El tirano Polícrates mandó que le llevaran tres frascos sellados que contenían tres deliciosos vinos de diferente especie. El diligente esclavo cogió un frasco de piedra negra, un frasco de oro amarillo y un frasco de límpido cristal. Pero el olvidadizo copero vertió en los tres frascos el mismo vino de Samos.

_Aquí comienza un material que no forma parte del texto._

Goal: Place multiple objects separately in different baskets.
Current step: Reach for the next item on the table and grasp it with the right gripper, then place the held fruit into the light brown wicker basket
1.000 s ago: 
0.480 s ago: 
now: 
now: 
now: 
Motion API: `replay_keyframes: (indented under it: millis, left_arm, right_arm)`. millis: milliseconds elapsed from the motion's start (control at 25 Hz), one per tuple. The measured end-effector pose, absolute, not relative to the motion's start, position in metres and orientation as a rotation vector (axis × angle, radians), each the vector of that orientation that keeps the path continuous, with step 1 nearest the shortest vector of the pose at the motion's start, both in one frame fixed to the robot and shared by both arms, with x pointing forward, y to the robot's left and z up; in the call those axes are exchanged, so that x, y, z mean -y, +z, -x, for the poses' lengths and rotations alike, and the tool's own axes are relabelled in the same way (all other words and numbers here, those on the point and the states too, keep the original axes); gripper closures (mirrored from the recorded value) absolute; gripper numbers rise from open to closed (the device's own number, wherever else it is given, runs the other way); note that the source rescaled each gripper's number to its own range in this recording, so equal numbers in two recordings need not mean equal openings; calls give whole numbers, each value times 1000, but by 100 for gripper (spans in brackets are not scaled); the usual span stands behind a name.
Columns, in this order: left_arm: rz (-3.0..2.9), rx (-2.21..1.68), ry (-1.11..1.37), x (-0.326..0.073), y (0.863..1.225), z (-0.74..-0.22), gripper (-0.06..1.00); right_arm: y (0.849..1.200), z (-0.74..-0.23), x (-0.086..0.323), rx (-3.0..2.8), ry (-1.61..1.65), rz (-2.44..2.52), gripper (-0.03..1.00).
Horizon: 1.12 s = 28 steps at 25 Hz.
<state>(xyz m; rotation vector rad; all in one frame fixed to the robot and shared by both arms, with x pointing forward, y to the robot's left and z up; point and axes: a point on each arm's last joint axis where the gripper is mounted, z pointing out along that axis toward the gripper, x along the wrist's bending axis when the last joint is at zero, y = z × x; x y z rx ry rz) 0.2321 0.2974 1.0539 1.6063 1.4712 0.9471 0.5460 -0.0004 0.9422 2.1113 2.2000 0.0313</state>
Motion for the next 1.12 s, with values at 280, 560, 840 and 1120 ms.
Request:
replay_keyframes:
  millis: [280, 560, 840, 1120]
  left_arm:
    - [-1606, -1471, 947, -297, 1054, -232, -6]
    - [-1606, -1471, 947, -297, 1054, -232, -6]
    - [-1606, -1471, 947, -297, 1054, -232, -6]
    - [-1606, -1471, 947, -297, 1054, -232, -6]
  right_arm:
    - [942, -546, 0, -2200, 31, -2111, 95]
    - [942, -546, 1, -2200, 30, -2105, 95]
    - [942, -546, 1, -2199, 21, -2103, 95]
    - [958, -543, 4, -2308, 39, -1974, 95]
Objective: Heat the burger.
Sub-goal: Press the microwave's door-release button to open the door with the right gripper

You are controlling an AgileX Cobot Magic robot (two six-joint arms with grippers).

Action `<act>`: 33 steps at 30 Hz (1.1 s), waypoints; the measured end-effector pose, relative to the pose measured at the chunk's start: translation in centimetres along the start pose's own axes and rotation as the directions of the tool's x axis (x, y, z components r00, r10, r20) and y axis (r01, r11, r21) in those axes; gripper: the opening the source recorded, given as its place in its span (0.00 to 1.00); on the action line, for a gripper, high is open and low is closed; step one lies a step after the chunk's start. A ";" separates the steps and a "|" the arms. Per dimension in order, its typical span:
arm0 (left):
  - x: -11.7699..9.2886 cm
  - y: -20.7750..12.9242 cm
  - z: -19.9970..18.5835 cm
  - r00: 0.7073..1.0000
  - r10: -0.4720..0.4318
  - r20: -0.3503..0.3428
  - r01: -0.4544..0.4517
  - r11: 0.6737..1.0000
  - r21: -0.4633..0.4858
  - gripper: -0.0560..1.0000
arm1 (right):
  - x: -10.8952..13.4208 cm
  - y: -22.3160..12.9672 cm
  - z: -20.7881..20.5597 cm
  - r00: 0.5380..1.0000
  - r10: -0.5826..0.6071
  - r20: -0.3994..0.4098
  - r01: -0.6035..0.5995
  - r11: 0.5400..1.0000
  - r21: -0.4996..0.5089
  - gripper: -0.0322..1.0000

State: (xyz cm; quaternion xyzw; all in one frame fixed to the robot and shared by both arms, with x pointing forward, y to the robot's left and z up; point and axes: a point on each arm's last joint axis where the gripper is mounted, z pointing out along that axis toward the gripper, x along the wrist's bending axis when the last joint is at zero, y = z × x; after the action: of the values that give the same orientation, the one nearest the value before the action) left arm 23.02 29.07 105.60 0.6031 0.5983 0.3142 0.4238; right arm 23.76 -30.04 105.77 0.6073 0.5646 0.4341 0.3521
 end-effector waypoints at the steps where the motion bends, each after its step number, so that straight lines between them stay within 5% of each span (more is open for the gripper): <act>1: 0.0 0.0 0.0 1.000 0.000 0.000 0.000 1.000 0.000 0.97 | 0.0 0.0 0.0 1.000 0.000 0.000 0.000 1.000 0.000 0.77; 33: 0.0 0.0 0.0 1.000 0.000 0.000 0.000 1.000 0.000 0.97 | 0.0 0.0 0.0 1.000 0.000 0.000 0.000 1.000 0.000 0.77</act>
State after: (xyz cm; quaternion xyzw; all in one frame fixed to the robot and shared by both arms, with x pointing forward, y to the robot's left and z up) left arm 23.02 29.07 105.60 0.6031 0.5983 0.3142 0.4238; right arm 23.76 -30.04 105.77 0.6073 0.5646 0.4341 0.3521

Polícrates miró atentamente el frasco de piedra negra y frunció el ceño. Rompió el sello de yeso y olió el vino. “El frasco”, dijo, “es de materia inferior, y el olor de lo que encierra me resulta poco atrayente”.
Alzó el frasco de oro amarillo y lo admiró. Luego, después de quitarle el sello: “Este vino”, dijo, “seguramente es inferior a su bella envoltura, magnífica para racimos bermejos y luminosos pámpanos”.
Pero, cuando cogió el tercer frasco de límpido cristal, lo puso contra el sol. El sangriento vino resplandeció. Polícrates quitó el sello, vació el frasco en su copa y bebió de un solo trago. “Éste”, dijo con un suspiro, “es el mejor vino que he probado en mi vida”. Y luego, dejando la copa sobre la mesa, golpeó el frasco, que cayó al polvo.